Some aggressive people not only blocked people from taking the flyer, they even took stacks of flyers from us. I felt that we needed to strengthen our effort to clarify the truth to them in order to save them. Many of them were in the dark and could not differentiate between Chinese Communism and China. They thought criticizing Chinese Communism was the same as criticizing China, as well as themselves. This made me more aware of the need to remind myself about the urgency of helping Teacher rectify the Fa. Therefore, we need to strengthen our effort to eliminate the evil factors of Communism in other dimensions that are controlling sentient beings, and intensify our effort to clarify the truth to them.
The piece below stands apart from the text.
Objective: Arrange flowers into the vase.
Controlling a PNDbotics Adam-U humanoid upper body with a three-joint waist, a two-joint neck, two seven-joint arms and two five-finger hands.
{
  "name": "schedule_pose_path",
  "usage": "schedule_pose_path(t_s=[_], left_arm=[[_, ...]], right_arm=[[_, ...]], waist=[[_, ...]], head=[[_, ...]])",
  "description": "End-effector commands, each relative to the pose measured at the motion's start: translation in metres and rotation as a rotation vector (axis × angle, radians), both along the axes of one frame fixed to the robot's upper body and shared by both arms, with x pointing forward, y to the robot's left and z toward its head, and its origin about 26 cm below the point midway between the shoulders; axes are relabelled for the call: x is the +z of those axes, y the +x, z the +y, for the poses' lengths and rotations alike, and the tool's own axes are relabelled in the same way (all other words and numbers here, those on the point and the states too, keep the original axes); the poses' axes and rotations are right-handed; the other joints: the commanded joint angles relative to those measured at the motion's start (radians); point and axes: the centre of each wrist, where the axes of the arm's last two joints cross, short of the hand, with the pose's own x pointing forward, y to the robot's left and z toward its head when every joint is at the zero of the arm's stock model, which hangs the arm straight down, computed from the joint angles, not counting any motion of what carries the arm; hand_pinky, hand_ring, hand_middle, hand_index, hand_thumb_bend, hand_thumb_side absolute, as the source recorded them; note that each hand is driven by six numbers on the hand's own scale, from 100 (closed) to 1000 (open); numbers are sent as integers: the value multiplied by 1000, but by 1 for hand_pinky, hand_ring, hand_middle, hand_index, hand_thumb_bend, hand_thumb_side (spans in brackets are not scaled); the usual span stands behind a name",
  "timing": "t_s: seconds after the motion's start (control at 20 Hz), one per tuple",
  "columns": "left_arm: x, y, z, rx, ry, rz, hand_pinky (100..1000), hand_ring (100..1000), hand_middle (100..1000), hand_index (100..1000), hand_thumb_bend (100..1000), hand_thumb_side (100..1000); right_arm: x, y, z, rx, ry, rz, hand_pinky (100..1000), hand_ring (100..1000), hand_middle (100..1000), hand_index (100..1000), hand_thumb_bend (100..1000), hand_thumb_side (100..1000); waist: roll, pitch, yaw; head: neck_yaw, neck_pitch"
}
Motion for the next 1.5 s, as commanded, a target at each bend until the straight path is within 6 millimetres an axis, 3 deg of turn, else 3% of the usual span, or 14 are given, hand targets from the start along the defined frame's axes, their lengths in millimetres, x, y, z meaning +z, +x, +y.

(4) A battle lasting two days and three nights

After completing the activities on March 19, we shared our experience on the way back to Taoyuan. We felt as though we had just returned from Tiananmen Square. It was an unforgettable experience. After we arrived at Neili, I let other practitioners out of my car and I started feeling awful. I got home and fixed dinner. I then retreated to my room to study the Fa. In a very short time I could not keep myself up even though I sent forth righteous thoughts. But I could not overcome the tribulation. I called fellow practitioners to help me send righteous thoughts, but there was no answer from the other end. The next day the other practitioner realized the seriousness of the matter and called me to share the experience, encouraging me to do more exercises and send righteous thoughts. I fully understood the issue, but I could not garner the strength. My mother played Teacher's lecture for me, and I listened to Teacher lying down and asking for Teacher's forgiveness since lying down listening to Dafa was not respectful.

I started to memorize the Fa after I returned from Hong Kong. Even though I memorized very slowly, and sometimes I dropped my effort and tried to get by with only memorizing Lunyu, now I could not memorize anything at all, not even "Lunyu". I started to look inside myself and found that this activity was a good opportunity to raise my xinxing, but I did not seize the opportunity. When I was kicked by someone, shouldn't I follow what Teacher said, "...one should not fight back when being punched or insulted." (Zhuan Falun) I have not fought back after being cursed many times, but this was the first time that I did not fight back after being kicked. Even though I did not fight back, my heart was moved, and I even asked sternly why he kicked me. What a shame that I did not grasp this excellent opportunity to raise my xinxing. I treated this as an ordinary person would. After finding my shortcomings, I still fought it out long and hard in my heart. Thanks to Teacher's mighty compassion, I overcame a tribulation once again.

After a battle of two days and three nights, I knew more clearly how to search within and look hard over and over. Only in this way could I overcome the tribulation so quickly. I remember the last tribulation took nearly one month to overcome. I firmly believe that we must look within whenever we encountered any incident in order to better save sentient beings.